You’re not lifting weights
No, you won’t get bulky like the guys in the gym! Woman are not hormonally capable of packing on muscle like men, but lifting weights will give you a toned athletic appearance and avoid the dreaded “skinny-fat” look. Increased muscle mass means increased metabolism. If you really want to change your body shape a good tip is to “train to failure”. This is when you get to the stage that you couldn’t do another rep if your life depended on it! Ideally, you should be lifting a weight that is heavy enough to get you to failure within 15 reps. If it doesn’t challenge you – it doesn’t change you.
You think cardio is the best form of exercise
Running for three hours straight won’t do you any favours. It releases too much cortisol which compromises muscle mass. The body also adapts very quickly to this type of exercise, so you will need to do more and more to get the same effect. Another negative to chronic cardio is that it dramatically stimulates appetite – and drives cravings for carbohydrates.
You don’t know about HIIT
High Intensity Interval Training (HIIT) has been proven to be far superior when it comes to burning fat. Jog or walk for a minute and then sprint all out for 30 seconds. Repeat 6 times. Do this 2-3 times a week. Not only is this more effective than cardio, but also more efficient! The trick is to get as close to your maximum heart rate as possible using the routine that suits you best. Studies show that HIIT boosts metabolism for up to 36 hours after exercise, as the effect of all that intense exertion kicks your body’s repair cycle into hyperdrive. While steady state cardio seems to encourage muscle loss, studies show that both weight training and HIIT workouts allow dieters to preserve their hard-earned muscle while ensuring most of the weight lost comes from fat stores. HIIT also stimulates human growth hormone, which is a our fat burning, anti-ageing hormone. Win-win!
You’re having too many late nights
Human growth hormone (as mentioned above) is a fat burning hormone that spikes during sleep – so aim for 8 hours a night. Studies also show that not getting enough sleep drives people to overeat the next day. Quality of sleep effects fat loss too, so make sure you minimise light and noise in your bedroom.
You’re constantly stressed
Cortisol is our stress hormone that promotes fat storage. Specifically, the body directs fat storage to the belly.
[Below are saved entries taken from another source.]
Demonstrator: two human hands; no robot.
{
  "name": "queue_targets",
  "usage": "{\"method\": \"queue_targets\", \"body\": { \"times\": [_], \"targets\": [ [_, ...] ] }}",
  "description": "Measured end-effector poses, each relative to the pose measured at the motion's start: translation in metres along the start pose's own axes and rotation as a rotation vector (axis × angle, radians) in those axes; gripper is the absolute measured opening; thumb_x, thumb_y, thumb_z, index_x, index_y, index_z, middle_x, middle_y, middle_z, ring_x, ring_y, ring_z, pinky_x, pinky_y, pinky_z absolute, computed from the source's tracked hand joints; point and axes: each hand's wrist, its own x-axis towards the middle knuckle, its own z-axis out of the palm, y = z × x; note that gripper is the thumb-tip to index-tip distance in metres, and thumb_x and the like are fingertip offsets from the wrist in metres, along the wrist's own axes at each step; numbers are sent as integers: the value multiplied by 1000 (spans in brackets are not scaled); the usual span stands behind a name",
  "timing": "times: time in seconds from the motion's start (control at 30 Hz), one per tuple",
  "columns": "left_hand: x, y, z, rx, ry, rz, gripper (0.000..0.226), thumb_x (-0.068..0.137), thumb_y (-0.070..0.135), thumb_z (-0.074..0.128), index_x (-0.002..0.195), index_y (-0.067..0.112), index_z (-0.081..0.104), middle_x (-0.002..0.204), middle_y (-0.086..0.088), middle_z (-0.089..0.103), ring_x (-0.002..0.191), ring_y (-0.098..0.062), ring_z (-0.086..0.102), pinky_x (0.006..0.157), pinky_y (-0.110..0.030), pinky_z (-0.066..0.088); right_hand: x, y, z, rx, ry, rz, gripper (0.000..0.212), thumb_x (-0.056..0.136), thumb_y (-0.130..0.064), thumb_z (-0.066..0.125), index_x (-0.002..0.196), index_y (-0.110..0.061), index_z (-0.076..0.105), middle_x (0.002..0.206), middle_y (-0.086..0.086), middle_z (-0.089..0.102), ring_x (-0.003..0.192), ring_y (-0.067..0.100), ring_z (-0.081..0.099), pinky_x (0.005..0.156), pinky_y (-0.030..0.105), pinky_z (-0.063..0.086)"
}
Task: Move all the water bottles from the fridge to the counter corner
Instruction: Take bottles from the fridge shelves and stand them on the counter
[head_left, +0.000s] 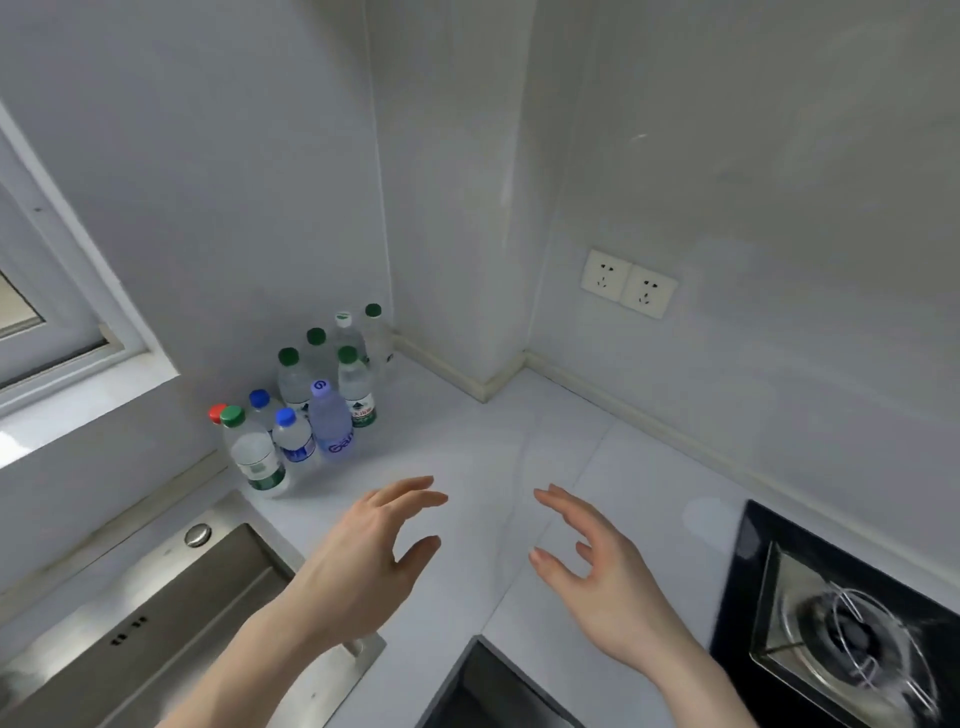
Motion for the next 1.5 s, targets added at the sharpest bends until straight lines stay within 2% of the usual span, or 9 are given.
{"method": "queue_targets", "body": {
  "times": [0.47, 0.6, 0.8, 0.9, 1.03, 1.2, 1.3, 1.43, 1.5],
  "targets": [
    [-30, 183, 111, 32, -232, 354, 42, 101, 42, 56, 143, 49, 48, 152, 40, 30, 139, 5, 30, 108, -19, 37, -197, 105, -91, 133, 369, 197, 55, 96, -33, 71, 140, -58, 50, 153, -41, 37, 142, -17, 32, 123, 29, 33],
    [-44, 238, 161, 51, -373, 525, 43, 102, 41, 55, 144, 48, 47, 154, 37, 31, 141, 4, 31, 108, -11, 25, -268, 125, -115, 162, 535, 282, 55, 97, -30, 70, 139, -59, 50, 151, -41, 38, 141, -16, 34, 120, 24, 35],
    [-52, 308, 216, 63, -543, 780, 45, 100, 42, 57, 144, 46, 48, 153, 34, 34, 141, 7, 32, 104, 4, 12, -356, 143, -127, 181, 802, 432, 55, 97, -35, 70, 141, -58, 48, 151, -43, 37, 144, -17, 30, 124, 29, 32],
    [-52, 354, 241, 79, -640, 956, 49, 101, 43, 56, 148, 46, 42, 156, 32, 29, 145, 5, 27, 114, -7, 16, -404, 145, -131, 184, 982, 545, 57, 97, -33, 69, 142, -60, 47, 152, -43, 36, 143, -18, 30, 123, 29, 34],
    [-53, 403, 266, 111, -728, 1144, 57, 102, 47, 52, 154, 46, 31, 159, 34, 14, 149, 6, 13, 115, -9, 7, -450, 136, -133, 117, 1149, 694, 62, 95, -41, 71, 144, -63, 41, 152, -44, 33, 141, -20, 31, 122, 27, 33],
    [-67, 463, 280, 50, -795, 1359, 58, 101, 48, 54, 155, 46, 31, 162, 33, 13, 149, 5, 13, 122, -22, 20, -491, 116, -129, 68, 1344, 834, 64, 94, -40, 72, 147, -59, 42, 151, -44, 32, 140, -9, 42, 124, 29, 32],
    [-79, 489, 286, 9, -850, 1471, 58, 101, 47, 55, 154, 45, 33, 163, 31, 14, 150, 4, 14, 124, -30, 24, -506, 102, -120, 43, 1450, 901, 64, 95, -39, 71, 150, -53, 42, 152, -44, 31, 143, -13, 33, 124, 30, 32],
    [-109, 514, 289, -33, -917, 1603, 57, 101, 46, 56, 154, 45, 34, 162, 32, 14, 146, 12, 10, 121, -23, 23, -527, 84, -99, 29, 1555, 968, 65, 95, -39, 72, 151, -51, 41, 160, -34, 32, 141, -17, 33, 123, 28, 33],
    [-131, 530, 291, -53, -945, 1698, 57, 100, 46, 56, 153, 46, 35, 162, 32, 14, 144, 16, 8, 117, -15, 16, -545, 73, -85, 18, 1637, 999, 65, 95, -39, 72, 151, -52, 41, 160, -34, 31, 142, -20, 28, 124, 30, 32]
  ]
}}
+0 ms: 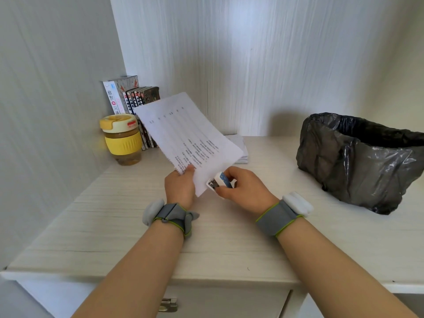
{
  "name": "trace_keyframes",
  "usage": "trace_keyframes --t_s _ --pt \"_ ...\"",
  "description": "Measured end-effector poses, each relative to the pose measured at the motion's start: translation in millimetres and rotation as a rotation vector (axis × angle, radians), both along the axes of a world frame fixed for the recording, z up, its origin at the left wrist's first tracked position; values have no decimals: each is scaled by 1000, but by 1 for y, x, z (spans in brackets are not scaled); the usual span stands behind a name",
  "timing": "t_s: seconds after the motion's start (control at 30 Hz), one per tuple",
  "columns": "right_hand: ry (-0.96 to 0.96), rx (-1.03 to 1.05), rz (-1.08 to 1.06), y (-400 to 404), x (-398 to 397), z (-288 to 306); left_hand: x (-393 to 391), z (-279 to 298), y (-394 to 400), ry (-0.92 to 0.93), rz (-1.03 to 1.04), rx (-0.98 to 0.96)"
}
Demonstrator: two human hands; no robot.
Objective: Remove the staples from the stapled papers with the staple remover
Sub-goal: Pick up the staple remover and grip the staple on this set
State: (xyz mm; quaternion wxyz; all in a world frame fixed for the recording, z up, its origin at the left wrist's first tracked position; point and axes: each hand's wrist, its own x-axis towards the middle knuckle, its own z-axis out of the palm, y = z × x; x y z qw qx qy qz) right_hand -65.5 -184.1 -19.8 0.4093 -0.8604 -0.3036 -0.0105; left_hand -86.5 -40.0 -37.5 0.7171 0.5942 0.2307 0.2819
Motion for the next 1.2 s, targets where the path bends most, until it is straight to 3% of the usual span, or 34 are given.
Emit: trace_keyframes --t_s 0.23,0.93,1.2 --pt "9 -42 -36 0 2 -1 -1 2 2 -84 56 -162" --pt "27 79 -172 2 -1 1 -6 8 -10 -105 19 38" --pt "18 116 -270 1 0 3 -8 10 -13 -80 60 217"
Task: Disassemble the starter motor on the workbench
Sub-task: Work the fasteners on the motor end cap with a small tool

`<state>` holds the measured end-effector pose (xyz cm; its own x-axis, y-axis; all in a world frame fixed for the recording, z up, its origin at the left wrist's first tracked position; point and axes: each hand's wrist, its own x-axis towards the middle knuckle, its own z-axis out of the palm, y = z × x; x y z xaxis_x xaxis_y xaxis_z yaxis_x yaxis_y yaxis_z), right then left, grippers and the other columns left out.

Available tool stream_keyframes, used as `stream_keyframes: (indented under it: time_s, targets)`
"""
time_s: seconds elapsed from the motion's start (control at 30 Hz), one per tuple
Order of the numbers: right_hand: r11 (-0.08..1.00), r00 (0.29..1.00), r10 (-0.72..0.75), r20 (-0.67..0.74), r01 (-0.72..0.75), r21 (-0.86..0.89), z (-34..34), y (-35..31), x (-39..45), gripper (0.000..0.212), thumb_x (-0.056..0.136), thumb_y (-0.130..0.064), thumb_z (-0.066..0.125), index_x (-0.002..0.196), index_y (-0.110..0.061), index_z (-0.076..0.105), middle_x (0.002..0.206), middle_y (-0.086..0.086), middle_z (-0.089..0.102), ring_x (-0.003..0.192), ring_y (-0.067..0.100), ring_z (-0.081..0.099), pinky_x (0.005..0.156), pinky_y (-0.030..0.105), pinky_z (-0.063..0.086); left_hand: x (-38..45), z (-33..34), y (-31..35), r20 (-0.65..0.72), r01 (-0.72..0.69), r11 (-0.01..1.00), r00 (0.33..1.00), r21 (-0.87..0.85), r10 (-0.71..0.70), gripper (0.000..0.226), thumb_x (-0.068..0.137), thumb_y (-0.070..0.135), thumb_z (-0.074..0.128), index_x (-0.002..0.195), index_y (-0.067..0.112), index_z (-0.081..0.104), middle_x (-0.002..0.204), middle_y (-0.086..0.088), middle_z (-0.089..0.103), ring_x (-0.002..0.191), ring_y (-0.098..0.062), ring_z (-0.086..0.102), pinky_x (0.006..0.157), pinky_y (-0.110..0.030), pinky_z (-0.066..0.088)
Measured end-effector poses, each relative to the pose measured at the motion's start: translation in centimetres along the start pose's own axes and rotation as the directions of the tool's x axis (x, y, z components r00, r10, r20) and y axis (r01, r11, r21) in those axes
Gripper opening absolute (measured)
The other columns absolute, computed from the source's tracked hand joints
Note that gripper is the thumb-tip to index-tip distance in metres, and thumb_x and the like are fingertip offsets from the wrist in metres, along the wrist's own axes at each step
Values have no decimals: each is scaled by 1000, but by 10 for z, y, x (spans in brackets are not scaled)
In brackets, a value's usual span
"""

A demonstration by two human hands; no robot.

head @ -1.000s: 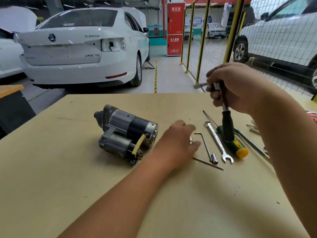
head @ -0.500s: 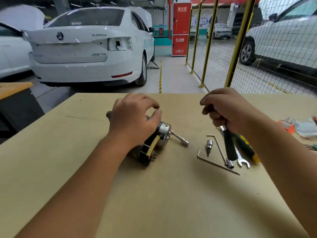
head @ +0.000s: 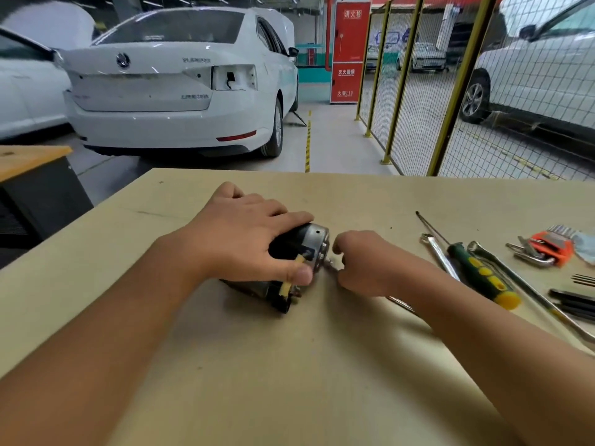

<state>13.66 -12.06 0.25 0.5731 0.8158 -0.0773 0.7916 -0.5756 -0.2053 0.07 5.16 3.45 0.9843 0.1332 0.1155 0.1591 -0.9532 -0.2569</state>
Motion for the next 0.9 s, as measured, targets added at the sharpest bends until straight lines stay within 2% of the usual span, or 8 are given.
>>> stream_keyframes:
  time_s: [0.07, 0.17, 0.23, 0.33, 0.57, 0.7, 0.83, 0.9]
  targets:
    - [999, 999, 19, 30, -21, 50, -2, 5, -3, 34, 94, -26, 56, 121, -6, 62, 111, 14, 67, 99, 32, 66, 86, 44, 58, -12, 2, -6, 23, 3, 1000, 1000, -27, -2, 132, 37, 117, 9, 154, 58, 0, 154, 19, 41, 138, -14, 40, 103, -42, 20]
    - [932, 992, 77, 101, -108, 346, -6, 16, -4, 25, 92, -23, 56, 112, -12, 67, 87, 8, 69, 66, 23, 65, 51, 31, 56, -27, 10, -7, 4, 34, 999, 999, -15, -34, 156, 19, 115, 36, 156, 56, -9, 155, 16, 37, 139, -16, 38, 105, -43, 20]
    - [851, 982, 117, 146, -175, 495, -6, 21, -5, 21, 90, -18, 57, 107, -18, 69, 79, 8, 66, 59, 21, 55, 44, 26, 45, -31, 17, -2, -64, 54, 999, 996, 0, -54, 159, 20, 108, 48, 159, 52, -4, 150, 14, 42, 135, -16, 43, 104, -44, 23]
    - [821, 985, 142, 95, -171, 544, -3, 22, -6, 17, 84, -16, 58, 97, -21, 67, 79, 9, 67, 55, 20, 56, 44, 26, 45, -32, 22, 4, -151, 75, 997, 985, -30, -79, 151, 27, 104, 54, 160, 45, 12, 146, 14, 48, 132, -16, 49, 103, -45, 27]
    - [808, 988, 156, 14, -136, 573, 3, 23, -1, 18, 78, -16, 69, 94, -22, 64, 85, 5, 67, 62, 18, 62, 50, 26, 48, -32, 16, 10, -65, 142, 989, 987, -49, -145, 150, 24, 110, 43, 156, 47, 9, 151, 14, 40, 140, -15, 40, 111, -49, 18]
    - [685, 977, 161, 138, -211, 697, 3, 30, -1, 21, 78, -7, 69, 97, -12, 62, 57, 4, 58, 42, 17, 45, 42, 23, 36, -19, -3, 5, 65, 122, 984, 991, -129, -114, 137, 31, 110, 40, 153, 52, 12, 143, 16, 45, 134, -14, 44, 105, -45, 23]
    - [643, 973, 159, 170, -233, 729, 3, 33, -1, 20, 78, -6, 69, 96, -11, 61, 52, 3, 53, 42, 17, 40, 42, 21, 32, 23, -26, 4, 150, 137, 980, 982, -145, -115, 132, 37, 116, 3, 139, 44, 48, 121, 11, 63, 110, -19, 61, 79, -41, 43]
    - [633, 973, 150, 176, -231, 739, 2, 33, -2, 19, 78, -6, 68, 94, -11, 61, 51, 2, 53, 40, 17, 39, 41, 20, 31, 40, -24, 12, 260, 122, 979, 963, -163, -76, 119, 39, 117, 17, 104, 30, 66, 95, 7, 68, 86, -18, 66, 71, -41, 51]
This is the body’s survival mechanism for protecting the vital organs located in the abdomen. Proven methods to de-stress include exercise, spending time in the outdoors, talking it out with a friend, listening to music and, although it may be the last thing on your mind – sex!
You’re nutritionally deficient
Micronutrient deficiencies will tend to induce a strong appetite for food, as your body tries to get you to obtain more nutrition. As mentioned already, this is a major reason why ‘empty calories’ such as diet drinks can be fattening. Vitamin D, magnesium, iron and B vitamins are commonly deficient in the Irish diet. This can affect your mood and leave you feeling lethargic, making you more likely reach for a sugar fix and less likely to go to the gym.
You’re a ‘sugar burner’
Healthy people can burn sugar or fat for energy. Most overweight people, however, are sugar burners. If carbohydrates form the majority of your diet then your ability to burn stored body fat will be impaired. We store a very limited supply of glucose in the body and once it’s gone hunger sets in. If your body is used to burning sugar, you’re going to crave sugar. Energy crashes and the inability to go 3 hours without eating is a clear indication that your body is not effective at burning fat. To become ‘fat adapted’ reduce your carbohydrate intake and up the healthy fats. This will train your body to burn fat as its preferred source of fuel.
You’re not giving yourself enough time
There is no such thing as a quick fix. Approach weight loss with the right mind set and you will achieve your goals in due course. An all-or-nothing attitude leads to yo-yo dieting, which lowers metabolism.